Nick Hornby's mind-bending sculptures reshape history


You can get a crash course in Nick Hornby's work during a one-hour tour of London. The artist has installed three permanent sculptures across the city, metal silhouettes that start out familiar but change depending on your vantage point. At St James's, his triumphal horsemanship, based on Richard I, becomes an amorphous zigzag as you go round; His opinion of Caspar David Friedrich, while living in Kensington Wanderer becomes abstract; And a statue of Nefertiti doubles as an Albert Memorial.

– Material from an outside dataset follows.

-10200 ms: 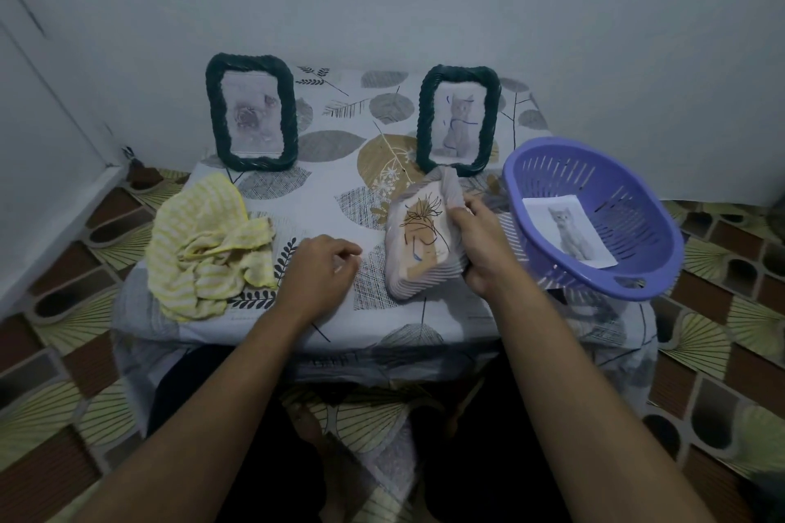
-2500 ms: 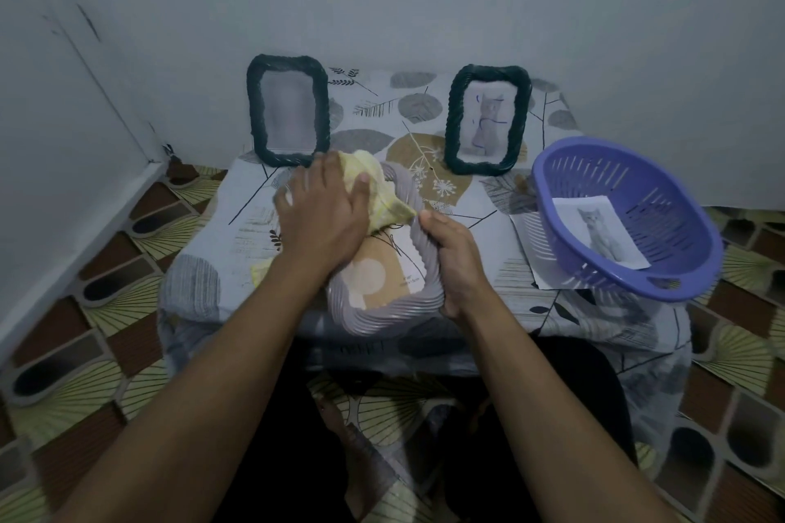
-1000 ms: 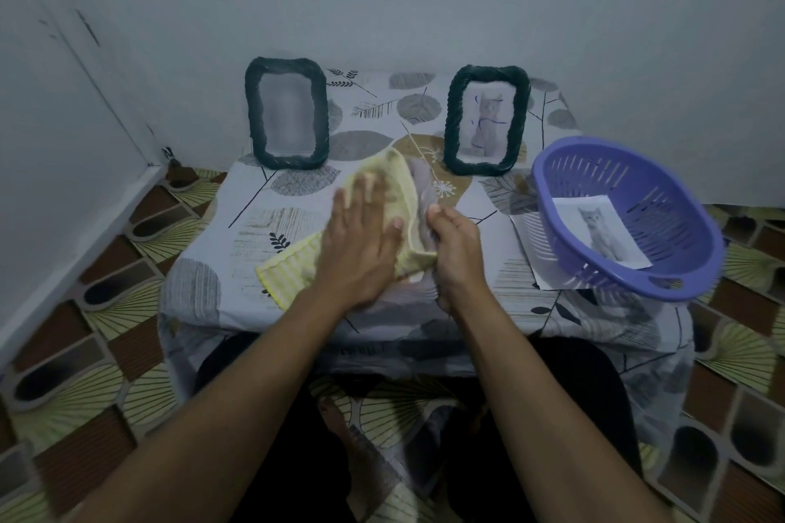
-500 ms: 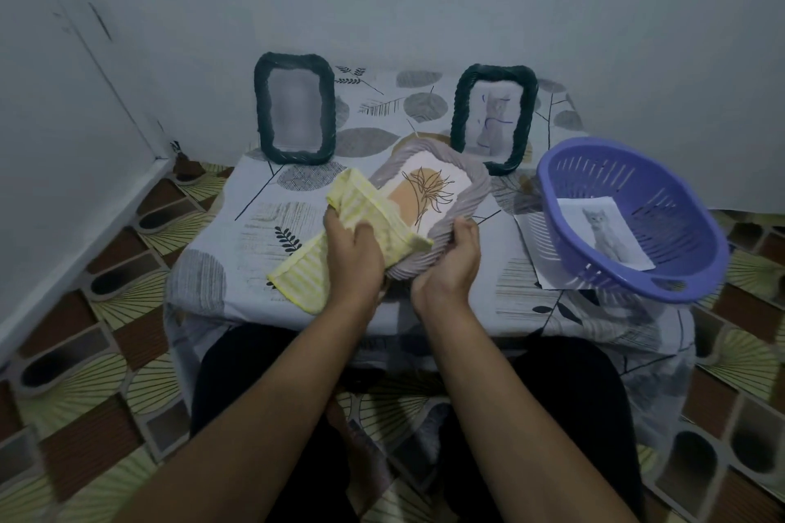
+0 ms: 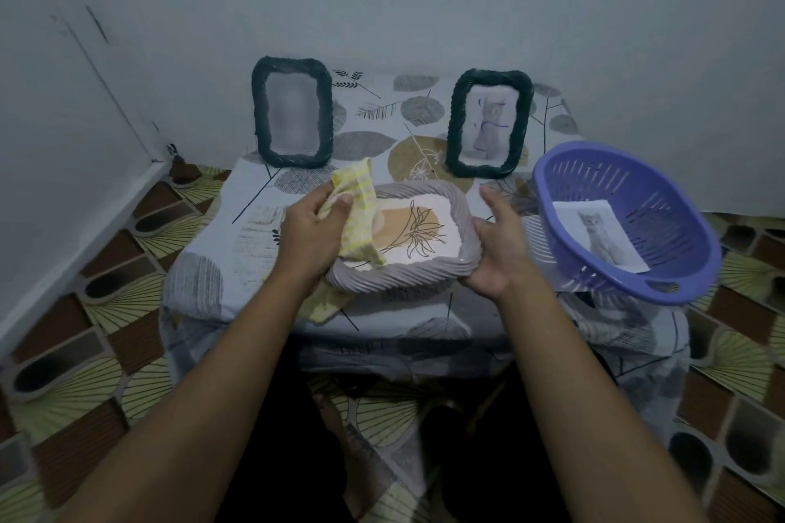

All three are a clever combination of craft and concept, raising questions about power and the role of the monument. They are also feats of digital innovation. For example, Equestria started as a digital model written in Python. It was then disassembled into individual components to be laser-cut from metal, then assembled by fabricators. “It was a lovely, seamless connection between concept, digital processes and mechanical fabrication – 165 pieces were manipulated into a six-and-a-half tonne object,” says Hornby from his studio in northwest London. “But when people look at it, they don't see it at all.”

“I like to think that one of the distinguishing features of my work is its ambition to capture anyone's imagination, not limited to the art world; Attempting to address complex ideas in simple English. Anyone would recognize the gait of the person on the horse and react to how I manipulated it.

White abstract sculpture with images of a human body overlaid in spheres on a white pedestal in a white room

resting leaf is from a set of autobiographical works created using hydrographics – each resin sculpture is immersed in a wet medium containing an image transfer.

Photograph: Benjamin Westoby

This kind of techno-conceptual wizardry is Hornby's calling card. Preferring screen rather than sketchpad, he uses 3D modeling as the foundation for abstract sculptures that reference the art-historical canon and challenge notions of authorship – works by Hepworth, Brancusi, Rodin and others. Distorted mashups of; Michelangelo's profile david Extending to a point, legible only from above.

He began making life-size terracotta figures in school at a young age, while his classmates worked on simpler pots. “But then I went to art school, and it was like, I don't want to do a pastiche of Rodin. I wanted to be a part of the future. I wanted to be innovative,” he says. “So I jumped on the technology.”

At London's Slade School of Fine Art, where he enrolled in the late 1990s, Hornby moved in a new direction. Attempts were made in the video; a semester at the Art Institute of Chicago, where he joined the artist-hacker collective Radical Software/Critical Artware; and musical experimentation with Max MSP, an object-oriented programming language employed by Radiohead in the early 2000s. But it was only after completing his master's degree in his thirties that his career took its current shape.

“It's really changed my relationship with technology in a big way,” he says. “I got really frustrated with people saying, 'Wow, this is really cool. How did you do that?' Because I find that question really boring. I'm more interested in the question, 'What does it mean?'” So, over the past decade Hornby has eliminated “any form of human subjectivity,” he says. . Wires and screens were obscured, rough edges erased with laser precision. It is better to invite questions related to substance rather than process.